TASK STATEMENT :: Extract every line below that contains the word "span".

- Opening Delimiter -

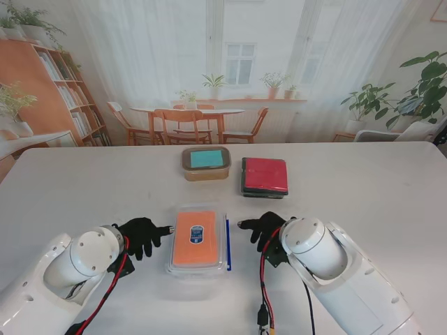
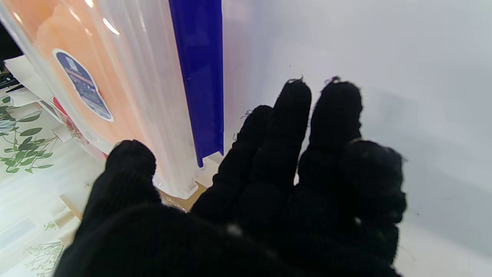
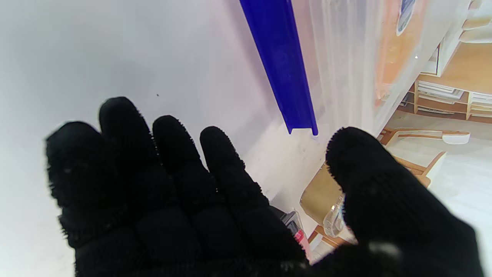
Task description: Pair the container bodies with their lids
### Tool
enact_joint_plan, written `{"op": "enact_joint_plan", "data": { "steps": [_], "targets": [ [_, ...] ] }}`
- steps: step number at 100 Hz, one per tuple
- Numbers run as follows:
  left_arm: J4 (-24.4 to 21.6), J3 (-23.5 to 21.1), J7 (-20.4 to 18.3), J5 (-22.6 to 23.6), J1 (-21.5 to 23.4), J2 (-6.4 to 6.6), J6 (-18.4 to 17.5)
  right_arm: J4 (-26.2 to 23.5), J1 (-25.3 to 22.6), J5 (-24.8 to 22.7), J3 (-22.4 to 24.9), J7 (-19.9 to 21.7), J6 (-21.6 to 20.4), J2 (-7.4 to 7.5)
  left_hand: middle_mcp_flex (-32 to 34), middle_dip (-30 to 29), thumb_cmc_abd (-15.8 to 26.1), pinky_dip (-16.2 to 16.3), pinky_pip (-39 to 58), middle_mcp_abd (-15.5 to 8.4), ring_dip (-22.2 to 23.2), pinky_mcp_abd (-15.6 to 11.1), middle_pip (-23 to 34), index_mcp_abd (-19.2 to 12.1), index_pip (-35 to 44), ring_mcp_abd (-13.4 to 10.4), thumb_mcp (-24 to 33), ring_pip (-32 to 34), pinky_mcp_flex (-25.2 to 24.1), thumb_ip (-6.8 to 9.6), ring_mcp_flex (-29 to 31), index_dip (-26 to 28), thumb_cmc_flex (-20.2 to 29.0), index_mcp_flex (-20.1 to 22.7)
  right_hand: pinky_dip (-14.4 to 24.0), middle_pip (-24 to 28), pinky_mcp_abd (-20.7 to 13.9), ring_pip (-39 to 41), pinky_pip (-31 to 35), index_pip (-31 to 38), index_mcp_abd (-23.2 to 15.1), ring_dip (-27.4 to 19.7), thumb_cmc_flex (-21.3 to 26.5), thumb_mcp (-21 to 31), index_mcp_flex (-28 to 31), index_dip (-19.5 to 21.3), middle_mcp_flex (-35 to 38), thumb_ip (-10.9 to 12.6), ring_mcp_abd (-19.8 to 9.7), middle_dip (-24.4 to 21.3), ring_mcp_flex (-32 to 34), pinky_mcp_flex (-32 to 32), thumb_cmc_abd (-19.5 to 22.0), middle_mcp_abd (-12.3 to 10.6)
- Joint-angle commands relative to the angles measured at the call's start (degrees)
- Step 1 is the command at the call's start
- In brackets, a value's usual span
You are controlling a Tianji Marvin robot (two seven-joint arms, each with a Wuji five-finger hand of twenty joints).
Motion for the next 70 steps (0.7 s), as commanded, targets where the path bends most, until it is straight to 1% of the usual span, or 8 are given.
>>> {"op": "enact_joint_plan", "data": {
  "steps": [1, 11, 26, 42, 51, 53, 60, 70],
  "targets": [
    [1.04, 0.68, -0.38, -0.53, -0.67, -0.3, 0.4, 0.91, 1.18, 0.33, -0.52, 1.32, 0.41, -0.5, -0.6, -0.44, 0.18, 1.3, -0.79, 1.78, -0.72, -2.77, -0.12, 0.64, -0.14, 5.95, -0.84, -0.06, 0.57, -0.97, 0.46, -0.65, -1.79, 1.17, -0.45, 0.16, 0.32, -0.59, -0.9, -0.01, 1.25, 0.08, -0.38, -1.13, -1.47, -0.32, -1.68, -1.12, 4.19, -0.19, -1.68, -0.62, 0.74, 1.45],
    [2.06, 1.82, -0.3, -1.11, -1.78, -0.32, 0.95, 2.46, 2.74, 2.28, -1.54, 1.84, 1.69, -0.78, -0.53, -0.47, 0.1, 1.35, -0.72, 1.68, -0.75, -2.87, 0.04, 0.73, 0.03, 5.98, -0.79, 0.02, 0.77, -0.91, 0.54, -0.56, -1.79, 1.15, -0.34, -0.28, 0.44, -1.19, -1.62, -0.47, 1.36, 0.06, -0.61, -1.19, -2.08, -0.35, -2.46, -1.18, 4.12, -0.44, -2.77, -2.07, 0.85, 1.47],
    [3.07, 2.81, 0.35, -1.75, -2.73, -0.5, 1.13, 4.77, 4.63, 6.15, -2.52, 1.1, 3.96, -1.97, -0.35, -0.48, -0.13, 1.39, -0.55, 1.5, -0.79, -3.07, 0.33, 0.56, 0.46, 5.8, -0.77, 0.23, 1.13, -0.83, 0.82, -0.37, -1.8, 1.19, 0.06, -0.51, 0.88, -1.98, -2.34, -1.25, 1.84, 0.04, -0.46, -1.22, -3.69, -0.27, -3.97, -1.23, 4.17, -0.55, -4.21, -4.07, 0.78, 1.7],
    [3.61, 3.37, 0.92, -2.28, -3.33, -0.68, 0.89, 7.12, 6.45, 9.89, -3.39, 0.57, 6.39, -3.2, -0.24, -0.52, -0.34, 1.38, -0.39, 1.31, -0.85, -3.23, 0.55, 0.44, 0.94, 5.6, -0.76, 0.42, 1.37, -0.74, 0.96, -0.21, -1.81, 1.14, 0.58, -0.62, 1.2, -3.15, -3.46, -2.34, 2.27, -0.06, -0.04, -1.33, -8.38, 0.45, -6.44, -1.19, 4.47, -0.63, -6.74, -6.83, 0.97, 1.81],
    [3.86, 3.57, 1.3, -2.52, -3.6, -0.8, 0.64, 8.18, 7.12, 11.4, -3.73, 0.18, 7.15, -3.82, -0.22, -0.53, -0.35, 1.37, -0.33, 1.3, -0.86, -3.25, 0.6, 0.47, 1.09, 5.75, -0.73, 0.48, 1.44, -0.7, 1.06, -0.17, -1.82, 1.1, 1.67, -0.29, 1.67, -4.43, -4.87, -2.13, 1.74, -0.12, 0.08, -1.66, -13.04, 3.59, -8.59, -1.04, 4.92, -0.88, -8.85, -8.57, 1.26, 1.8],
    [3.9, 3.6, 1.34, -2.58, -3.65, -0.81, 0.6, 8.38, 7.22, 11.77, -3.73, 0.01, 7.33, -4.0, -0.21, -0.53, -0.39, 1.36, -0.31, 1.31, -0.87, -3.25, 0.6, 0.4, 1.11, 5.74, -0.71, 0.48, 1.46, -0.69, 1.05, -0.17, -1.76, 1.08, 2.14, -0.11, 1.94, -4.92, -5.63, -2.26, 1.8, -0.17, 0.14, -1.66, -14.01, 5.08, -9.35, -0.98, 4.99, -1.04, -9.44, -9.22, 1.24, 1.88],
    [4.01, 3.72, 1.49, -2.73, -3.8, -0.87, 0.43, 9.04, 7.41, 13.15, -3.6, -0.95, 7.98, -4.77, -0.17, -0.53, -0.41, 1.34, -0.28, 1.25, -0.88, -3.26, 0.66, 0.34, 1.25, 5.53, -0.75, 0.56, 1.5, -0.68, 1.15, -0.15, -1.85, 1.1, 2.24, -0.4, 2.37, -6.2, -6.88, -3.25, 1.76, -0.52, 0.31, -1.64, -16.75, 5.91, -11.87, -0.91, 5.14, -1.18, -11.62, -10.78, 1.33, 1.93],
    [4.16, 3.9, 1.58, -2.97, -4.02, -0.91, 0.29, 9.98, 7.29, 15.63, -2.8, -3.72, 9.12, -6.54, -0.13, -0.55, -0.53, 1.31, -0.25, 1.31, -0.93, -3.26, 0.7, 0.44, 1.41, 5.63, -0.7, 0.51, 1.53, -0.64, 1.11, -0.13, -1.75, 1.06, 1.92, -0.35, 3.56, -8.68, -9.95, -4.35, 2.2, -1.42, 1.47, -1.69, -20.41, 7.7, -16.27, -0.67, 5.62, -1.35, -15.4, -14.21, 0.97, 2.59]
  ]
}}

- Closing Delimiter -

REPLY TO THE TASK ::
- In brackets, a value's usual span
Motion for the next 70 steps (0.7 s), as commanded, targets where the path bends most, until it is straight to 1% of the usual span, or 8 are given.

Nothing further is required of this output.